Saturday, 02, May, 2026
 
 
 
Expand O P Jindal Global University
 
  
  
 
 
 

Brij Lal Thakur vs Uoi
2009 Latest Caselaw 4986 Del

Citation : 2009 Latest Caselaw 4986 Del
Judgement Date : 4 December, 2009

Delhi High Court
Brij Lal Thakur vs Uoi on 4 December, 2009
Author: Pradeep Nandrajog
*      IN THE HIGH COURT OF DELHI AT NEW DELHI

%                          Date of Decision: 4th December, 2009

+                                 W.P.(C) 2757/1996

       BRIJ LAL THAKUR                             ..... Petitioner
                  Through:        Mr.Ranbir Singh Kundu, Advocate

                                  versus

       UOI                                          ..... Respondent
                       Through:   Mr.A.K.Bhardwaj, Advocate with
                                  Ms.Jagriti Singh, Advocate

       CORAM:
       HON'BLE MR. JUSTICE PRADEEP NANDRAJOG
       HON'BLE MR. JUSTICE SURESH KAIT

     1. Whether the Reporters of local papers may be
        allowed to see the judgment?

     2. To be referred to the Reporter or not?           No

     3. Whether the judgment should be reported in the
        Digest?                                   No

PRADEEP NANDRAJOG, J.

1. At the outset we may note that neither the record

of enquiry, nor the report of the Enquiry Officer, much less the

impugned order inflicting punishment of dismissal from service

inflicted upon the petitioner has been filed by the petitioner,

who challenges the action of the respondents in terminating

his service.

2. We are pained to note that the pleadings in the writ

petition are disjunctive and one gets no clue whatsoever as to

what is the case of the petitioner.

3. However, since the record of enquiry has been

produced before us we propose to dispose of the writ petition

with reference to the record of enquiry.

4. We crystallize the submissions urged by learned

counsel for the petitioner which needs to be dealt with.

5. It is firstly urged that there is no evidence against

the petitioner to sustain the finding of guilt. It is secondly

urged that the petitioner was not granted the opportunity to

cross examine the witnesses of the prosecution. It is thirdly

urged that the petitioner has been acquitted by the Court of

Sessions with respect to the trial of the petitioner for having

committed rape on Ms.Pathurang Reang.

6. Relevant facts are that on 7th April, 1995 a charge

memo was served upon the petitioner alleging that while on

duty under the command of Civil Police SI D.R.Majumdar and

SI/DG D.C.Dogra the petitioner went to a hut along with his

rifle under pretext of fetching drinking water. He misbehaved

with the female members staying in the hut.

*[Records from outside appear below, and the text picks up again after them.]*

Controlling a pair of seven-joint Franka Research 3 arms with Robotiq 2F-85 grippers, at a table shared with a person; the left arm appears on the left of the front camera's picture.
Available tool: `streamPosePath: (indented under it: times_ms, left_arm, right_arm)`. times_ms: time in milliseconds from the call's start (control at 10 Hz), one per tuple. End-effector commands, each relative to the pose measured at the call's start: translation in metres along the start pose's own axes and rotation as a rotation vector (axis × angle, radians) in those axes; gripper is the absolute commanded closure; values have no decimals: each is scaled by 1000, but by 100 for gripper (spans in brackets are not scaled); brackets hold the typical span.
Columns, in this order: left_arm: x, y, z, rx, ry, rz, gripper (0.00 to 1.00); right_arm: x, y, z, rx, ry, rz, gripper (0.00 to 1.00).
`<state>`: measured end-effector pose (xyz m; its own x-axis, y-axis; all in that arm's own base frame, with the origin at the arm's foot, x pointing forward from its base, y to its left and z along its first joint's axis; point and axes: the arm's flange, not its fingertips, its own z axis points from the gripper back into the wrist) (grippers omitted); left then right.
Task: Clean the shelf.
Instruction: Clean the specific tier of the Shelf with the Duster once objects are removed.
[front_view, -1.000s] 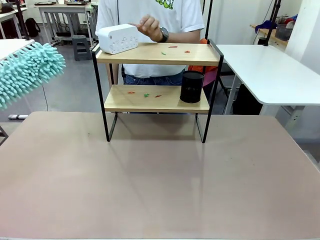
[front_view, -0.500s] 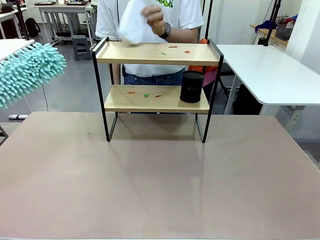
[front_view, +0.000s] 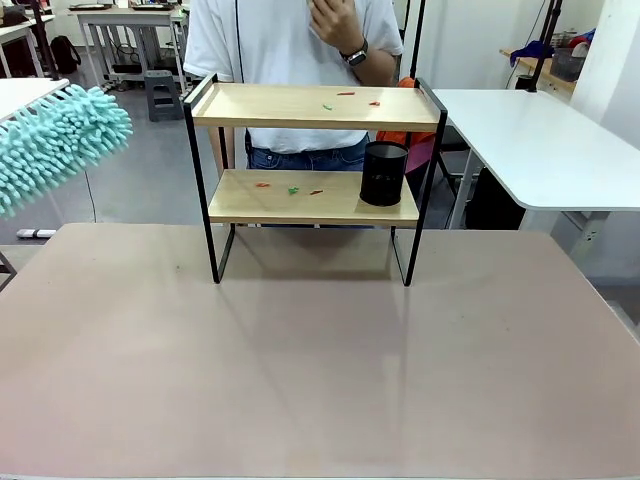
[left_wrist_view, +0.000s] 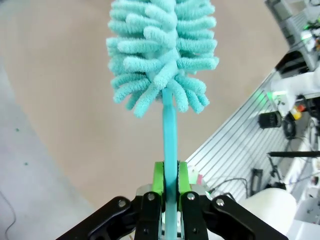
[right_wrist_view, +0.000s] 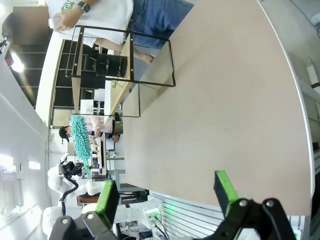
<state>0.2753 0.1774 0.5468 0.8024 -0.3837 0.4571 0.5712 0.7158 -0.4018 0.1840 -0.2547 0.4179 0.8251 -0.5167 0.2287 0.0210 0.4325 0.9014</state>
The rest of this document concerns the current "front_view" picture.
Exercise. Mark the person's left hand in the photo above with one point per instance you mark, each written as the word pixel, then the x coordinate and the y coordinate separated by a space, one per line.
pixel 335 25

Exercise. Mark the black mesh pen holder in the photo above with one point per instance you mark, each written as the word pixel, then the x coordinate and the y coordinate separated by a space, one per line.
pixel 382 175

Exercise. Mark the teal chenille duster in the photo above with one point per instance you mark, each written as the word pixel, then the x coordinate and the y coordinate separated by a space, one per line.
pixel 60 140

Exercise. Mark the person's left forearm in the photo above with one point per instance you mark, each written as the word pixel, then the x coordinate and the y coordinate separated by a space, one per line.
pixel 377 67

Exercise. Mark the two-tier wood metal shelf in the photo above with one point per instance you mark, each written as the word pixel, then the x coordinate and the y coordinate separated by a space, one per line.
pixel 300 119

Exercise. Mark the black wrist watch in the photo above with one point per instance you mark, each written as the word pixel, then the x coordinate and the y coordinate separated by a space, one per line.
pixel 356 56

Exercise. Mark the person in white T-shirt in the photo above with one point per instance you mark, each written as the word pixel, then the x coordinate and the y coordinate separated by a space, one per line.
pixel 280 50

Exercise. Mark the orange bag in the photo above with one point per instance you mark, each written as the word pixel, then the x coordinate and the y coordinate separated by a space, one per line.
pixel 395 136

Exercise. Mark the grey plastic step stool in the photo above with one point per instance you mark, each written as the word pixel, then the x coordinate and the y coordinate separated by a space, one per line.
pixel 162 95

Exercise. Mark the wooden bench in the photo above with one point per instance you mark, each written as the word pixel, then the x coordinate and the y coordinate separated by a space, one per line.
pixel 530 64

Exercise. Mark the blue cloth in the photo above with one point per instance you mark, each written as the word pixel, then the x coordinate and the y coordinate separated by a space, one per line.
pixel 532 51

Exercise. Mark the grey metal workbench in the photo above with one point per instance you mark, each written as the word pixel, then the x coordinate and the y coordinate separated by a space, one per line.
pixel 125 17

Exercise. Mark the grey mesh basket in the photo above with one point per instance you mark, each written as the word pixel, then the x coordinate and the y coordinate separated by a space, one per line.
pixel 567 64

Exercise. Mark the large white rounded table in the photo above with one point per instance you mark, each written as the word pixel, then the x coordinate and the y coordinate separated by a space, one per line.
pixel 540 145

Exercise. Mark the black backpack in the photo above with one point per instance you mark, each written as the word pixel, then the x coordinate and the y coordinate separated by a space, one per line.
pixel 65 55

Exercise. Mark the black stand pole with base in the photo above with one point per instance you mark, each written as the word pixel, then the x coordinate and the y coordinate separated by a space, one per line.
pixel 44 40

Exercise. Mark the small white table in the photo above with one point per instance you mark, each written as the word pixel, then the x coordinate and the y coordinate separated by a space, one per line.
pixel 20 95

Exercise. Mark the white power strip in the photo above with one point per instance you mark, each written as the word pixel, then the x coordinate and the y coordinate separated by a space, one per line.
pixel 35 233

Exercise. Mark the black metal frame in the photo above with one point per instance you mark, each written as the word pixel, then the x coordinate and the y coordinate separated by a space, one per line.
pixel 11 272

7. At the enquiry held, the female alleged to be the

target of the beastly instinct of the petitioner; namely

Pathurang Reang was cited as PW-13.

8. SI D.R.Majumdar was cited as PW-10 and SI

D.C.Dogra was not cited as a witness, but we note from the

record of enquiry that he has been examined.

9. At the enquiry Ms.Pathurang Reang deposed

against the petitioner and we note that the petitioner has not

cross examined her.

10. We may note that the record of enquiry shows that

the petitioner has not cross examined any witness.

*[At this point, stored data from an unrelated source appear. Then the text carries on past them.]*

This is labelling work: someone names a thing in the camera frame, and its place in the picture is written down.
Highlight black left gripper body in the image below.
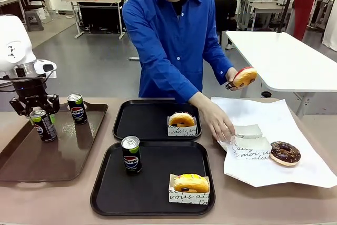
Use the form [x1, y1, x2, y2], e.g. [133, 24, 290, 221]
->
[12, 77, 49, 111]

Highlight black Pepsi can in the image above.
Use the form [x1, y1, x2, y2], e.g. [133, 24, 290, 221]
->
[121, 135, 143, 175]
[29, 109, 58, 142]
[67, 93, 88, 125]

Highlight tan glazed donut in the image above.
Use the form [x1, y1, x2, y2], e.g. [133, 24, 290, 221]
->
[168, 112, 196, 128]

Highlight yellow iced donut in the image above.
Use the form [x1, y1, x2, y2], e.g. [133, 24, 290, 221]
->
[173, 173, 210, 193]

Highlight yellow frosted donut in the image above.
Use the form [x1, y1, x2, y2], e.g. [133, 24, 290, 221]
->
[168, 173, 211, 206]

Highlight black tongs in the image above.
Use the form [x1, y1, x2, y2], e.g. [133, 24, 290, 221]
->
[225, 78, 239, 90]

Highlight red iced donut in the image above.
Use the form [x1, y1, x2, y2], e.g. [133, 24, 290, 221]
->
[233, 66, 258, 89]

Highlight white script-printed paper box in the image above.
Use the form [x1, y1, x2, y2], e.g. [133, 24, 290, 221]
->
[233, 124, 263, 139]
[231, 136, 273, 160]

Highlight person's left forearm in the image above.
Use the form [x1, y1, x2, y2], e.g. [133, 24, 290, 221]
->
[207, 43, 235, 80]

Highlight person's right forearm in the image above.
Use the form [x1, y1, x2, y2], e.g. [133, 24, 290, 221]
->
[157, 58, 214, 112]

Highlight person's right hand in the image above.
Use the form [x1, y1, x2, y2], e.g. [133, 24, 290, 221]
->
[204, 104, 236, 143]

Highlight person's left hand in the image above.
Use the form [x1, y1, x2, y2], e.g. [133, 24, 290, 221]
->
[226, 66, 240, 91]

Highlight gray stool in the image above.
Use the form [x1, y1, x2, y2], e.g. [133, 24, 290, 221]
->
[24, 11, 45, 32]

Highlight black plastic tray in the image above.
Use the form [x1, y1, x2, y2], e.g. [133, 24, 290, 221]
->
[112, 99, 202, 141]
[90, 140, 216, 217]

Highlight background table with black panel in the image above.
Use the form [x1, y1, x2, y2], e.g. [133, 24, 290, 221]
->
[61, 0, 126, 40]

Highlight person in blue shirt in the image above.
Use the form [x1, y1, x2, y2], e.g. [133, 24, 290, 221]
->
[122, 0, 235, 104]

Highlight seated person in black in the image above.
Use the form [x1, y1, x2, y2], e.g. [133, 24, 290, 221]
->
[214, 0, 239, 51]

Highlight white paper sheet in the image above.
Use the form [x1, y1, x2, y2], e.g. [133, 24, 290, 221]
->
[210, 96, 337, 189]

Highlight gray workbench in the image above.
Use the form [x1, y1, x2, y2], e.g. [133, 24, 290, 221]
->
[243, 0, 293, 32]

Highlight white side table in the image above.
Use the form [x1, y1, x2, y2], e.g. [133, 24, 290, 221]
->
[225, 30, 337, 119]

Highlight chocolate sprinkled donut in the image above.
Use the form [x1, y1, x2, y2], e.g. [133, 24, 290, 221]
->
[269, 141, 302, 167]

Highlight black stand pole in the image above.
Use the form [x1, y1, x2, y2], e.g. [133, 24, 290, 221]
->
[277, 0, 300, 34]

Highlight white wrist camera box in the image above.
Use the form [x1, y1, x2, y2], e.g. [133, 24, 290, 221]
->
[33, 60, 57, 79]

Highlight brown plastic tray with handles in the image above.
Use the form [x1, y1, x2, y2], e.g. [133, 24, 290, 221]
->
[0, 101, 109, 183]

11. SI D.R.Majumdar deposed that a written complaint

was received from the husband of the prosecutrix. SI

D.C.Dogra deposed that after the complaint was received an

identification parade was conducted at the village in which the

prosecutrix pointed out and identified that it was the petitioner

who had molested her.

12. We note that after the prosecution led its evidence

i.e. at the culmination of the enquiry, the petitioner was

generally examined with reference to the evidence against

him and in response to question No.2 he admitted that the

evidence of all witnesses of the prosecution was recorded in

his presence and copy thereof was immediately supplied to

him. In response to the next question i.e. question No.3 he

admitted that he was granted an opportunity to cross examine

all the witnesses of the prosecution and he voluntarily chose

not to cross examine any.

13. Thus, the allegation of the petitioner that he was

denied the opportunity to cross examine the witnesses is false.

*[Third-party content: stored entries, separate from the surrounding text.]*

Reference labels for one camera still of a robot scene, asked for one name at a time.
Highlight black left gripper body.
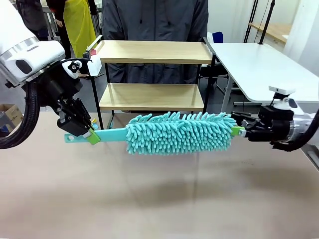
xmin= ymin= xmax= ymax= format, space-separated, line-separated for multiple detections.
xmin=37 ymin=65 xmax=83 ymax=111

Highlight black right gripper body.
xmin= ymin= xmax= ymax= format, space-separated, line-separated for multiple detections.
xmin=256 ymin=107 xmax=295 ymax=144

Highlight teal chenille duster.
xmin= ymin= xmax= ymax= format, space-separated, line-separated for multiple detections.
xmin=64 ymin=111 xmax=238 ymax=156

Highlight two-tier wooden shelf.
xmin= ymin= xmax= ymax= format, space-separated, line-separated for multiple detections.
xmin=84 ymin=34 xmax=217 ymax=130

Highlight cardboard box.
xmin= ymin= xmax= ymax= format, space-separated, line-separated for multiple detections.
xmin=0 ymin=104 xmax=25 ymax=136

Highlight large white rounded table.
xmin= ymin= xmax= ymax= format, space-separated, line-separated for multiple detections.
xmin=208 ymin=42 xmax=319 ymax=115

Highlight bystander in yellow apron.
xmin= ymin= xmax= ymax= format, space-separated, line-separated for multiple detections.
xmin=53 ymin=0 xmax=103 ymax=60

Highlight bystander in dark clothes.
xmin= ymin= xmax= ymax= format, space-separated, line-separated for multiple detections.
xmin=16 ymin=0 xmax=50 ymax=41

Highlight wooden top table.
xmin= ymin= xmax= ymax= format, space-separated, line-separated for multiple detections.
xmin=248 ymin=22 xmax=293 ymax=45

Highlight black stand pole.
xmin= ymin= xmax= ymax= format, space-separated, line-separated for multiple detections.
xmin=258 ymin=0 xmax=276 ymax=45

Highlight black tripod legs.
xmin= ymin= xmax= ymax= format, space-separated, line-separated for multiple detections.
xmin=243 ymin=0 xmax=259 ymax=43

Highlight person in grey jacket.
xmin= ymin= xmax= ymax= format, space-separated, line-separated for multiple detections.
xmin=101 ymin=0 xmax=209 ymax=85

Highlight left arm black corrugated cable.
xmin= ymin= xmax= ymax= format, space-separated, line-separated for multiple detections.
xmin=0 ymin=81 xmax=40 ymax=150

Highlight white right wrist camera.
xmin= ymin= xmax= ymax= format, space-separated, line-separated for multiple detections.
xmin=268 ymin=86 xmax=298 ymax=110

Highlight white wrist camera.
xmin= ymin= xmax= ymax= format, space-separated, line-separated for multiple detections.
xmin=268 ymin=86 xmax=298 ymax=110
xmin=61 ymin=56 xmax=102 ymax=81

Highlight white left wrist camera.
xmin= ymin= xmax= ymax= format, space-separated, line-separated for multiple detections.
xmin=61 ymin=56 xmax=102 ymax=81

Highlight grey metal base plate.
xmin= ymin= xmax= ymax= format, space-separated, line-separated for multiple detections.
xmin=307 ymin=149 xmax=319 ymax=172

14. The incriminating evidence against the petitioner is

the testimony of Ms.Pathurang Reang as also the testimony of

SI D.R.Majumdar and SI D.C.Dogra. We note that the

testimony of Ms.Pathurang Reang clearly inculpates the

petitioner.

15. That the prosecutrix chose not to respond to the

summons issued by the Court of Sessions at Tripura resulting

in the petitioner being acquitted is neither here nor there for

the reason it is settled law that in relation to a domestic

enquiry the Court has to consider the evidence led at the

domestic enquiry. We may note that in the decision reported

as 2007 (10) SCC 385 Noida Entrepreneurs Association Vs.

Noida & Ors. in para 11 and para 16 it was observed as under:-

"11. A bare perusal of the order which has been quoted in its totality goes to show that he same is not based on any rational foundation. The conceptual

difference between a departmental enquiry and criminal proceedings has not been kept in view. Even orders passed by the executive have to be tested on the touchstone of reasonableness. [See Tata Cellular Vs. Union of India and Teri Oat Estates (P) Ltd. Vs. U.T., Chandigarh.] The conceptual difference between departmental proceedings and criminal proceedings have been highlighted by this Court in several cases. Reference may be made to Kendriya Vidyalaya Sangathan Vs. T.Srinivas, Hindustan Petroleum Corpn. Ltd. Vs. Sarvesh Berry and Uttranchal RTC Vs. Mansaram Nainwal.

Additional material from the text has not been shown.